Floralbx objects, claiming that "800-Flowers violated the covenant of good faith and fair dealing by using the [Confidentiality Agreement] to slow development of a product based on Floralbx's invention in order to prevent the entry into the market of a new product that would disrupt 800-Flowers's business." (Floralbx Obj. at 2, citing Answer ¶¶ 10, 46, 77, 83.) Floralbx contends that this counterclaim is "entirely independent of the [breach of] contract claim and [its] facts are distinct from the [breach of] contract claim." (Floralbx Obj. at 2.)

800-Flowers responds that (1) Floralbx had no expectation of any deal on a particular timetable under the Confidentiality Agreement, (2) any delay by 800-Flowers could not have harmed Floralbx because the Confidentiality Agreement did not grant 800-Flowers exclusivity, (3) the good faith claim merely reprises Floralbx's reverse engineering breach claim, and (4) by the time Floralbx requested information from 800-Flowers about disclosure, the Invention was already in the public domain. (800-Flowers Obj. Reply at 2-3.)

Under New York law, "when a complainant alleges both a breach of contract and a breach of the implied covenant of good faith and fair dealing based on the same facts, the latter claim should be dismissed as redundant." (R&R at 11, quoting Cruz v.
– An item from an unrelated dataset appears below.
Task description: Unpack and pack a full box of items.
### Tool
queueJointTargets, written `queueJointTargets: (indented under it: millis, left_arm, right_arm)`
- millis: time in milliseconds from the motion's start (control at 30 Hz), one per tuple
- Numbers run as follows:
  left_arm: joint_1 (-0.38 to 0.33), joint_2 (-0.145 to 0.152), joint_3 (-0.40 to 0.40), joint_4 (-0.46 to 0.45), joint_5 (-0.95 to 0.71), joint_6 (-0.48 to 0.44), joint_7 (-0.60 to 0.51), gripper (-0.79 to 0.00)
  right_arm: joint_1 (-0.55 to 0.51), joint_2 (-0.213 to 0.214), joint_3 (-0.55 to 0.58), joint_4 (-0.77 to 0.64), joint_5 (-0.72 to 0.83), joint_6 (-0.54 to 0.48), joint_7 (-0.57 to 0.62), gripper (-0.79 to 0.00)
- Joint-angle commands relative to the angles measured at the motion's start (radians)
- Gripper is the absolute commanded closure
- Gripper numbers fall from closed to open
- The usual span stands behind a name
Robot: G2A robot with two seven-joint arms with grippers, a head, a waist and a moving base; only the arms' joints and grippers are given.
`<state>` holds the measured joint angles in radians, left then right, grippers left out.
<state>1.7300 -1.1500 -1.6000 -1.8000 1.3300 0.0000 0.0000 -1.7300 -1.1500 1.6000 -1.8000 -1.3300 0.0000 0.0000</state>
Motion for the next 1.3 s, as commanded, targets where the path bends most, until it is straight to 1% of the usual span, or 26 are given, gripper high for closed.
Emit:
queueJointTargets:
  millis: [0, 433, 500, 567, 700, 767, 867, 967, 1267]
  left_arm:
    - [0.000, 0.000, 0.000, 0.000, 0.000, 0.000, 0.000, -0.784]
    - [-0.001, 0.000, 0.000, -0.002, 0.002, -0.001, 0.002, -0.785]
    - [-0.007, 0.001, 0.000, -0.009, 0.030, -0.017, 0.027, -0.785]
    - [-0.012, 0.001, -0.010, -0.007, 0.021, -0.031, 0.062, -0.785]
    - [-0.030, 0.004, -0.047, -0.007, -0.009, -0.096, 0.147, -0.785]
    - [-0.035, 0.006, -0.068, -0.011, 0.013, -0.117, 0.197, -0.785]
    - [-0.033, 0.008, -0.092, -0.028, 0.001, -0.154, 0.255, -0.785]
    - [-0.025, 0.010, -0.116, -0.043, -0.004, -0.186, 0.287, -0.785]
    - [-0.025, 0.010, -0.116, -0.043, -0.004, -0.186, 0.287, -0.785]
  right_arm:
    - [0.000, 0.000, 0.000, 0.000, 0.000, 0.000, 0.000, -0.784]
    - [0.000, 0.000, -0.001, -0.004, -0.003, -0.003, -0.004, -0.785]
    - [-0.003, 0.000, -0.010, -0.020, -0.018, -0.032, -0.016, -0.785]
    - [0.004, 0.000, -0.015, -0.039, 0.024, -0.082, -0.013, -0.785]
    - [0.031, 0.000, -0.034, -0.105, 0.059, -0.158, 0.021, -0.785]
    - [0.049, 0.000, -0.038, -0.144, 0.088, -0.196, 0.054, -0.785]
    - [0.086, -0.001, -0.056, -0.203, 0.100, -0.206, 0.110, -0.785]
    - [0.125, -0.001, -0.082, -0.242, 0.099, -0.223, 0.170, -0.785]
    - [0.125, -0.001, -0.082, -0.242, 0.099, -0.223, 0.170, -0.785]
FXDirectDealer, LLC, 720 F.3d 115, 125 (2d Cir. 2013).) As set forth by Floralbx, its primary argument is that "800-Flowers has abused its access to the Invention . . . in order either to prevent a product based on the Invention from coming to market or . . . to reverse engineer the Invention surreptitiously and create a competing product." (Answer ¶ 46 (emphasis added).) According to Floralbx, "800-Flowers has abused its access to Floralbx's confidential information . . . to attempt to create a competing product surreptitiously, which breached the [Confidentiality Agreement] and the covenant of good faith and fair dealing." (Answer ¶ 9 (emphasis added).)

Both counterclaims are based upon 800-Flowers' alleged unauthorized use and sharing of confidential information to reverse engineer a product. (Compare Answer, First Counterclaim, ¶¶ 75 ("800-Flowers breached [the Confidentiality Agreement] by .. . using the Confidential Information for purposes other than those permitted") and 77 ("800-Flowers repeatedly threatened to develop its own copy of the Invention") with Answer, Second Counterclaim, ¶ 83 ("800-Flowers has breached the covenant of good faith and fair dealing by . . . misusing the Confidential Information to reverse engineer the Invention").) Because they arise from the same facts and core allegations, they are duplicative. Alternatively, with respect to Floralbx's argument that 800-Flowers delayed the process in bad faith (see Floralbx Obj. at 2), 800-Flowers correctly observes that the Confidentiality Agreement was not exclusive, and Floralbx was free to discuss the Invention with other interested parties. Thus, any alleged delay did not harm Floralbx.

Accordingly, Floralbx's objections are OVERRULED and the Court ADOPTS the R&R's recommendation that the second counterclaim be DISMISSED as duplicative of the first counterclaim. As this is Floralbx's second amended answer with counterclaims, and it has had ample opportunity to allege its counterclaims, the Court finds that further leave to amend would be futile.

IV. Conclusion

For the reasons set forth above, the parties' objections are OVERRULED and the R&R (D.E. 34) is ADOPTED in its entirety. Accordingly, 800-Flowers' motion is DENIED as to Floralbx's first counterclaim and GRANTED as to Floralbx's second counterclaim. The second counterclaim for breach of the implied covenant of good faith and fair dealing is DISMISSED with prejudice.

SO ORDERED.

FootNotes


1. 800-Flowers did not seek to dismiss the Third Counterclaim for Declaratory Relief. Further, Floralbx has not filed a motion to dismiss 800-Flowers' Complaint.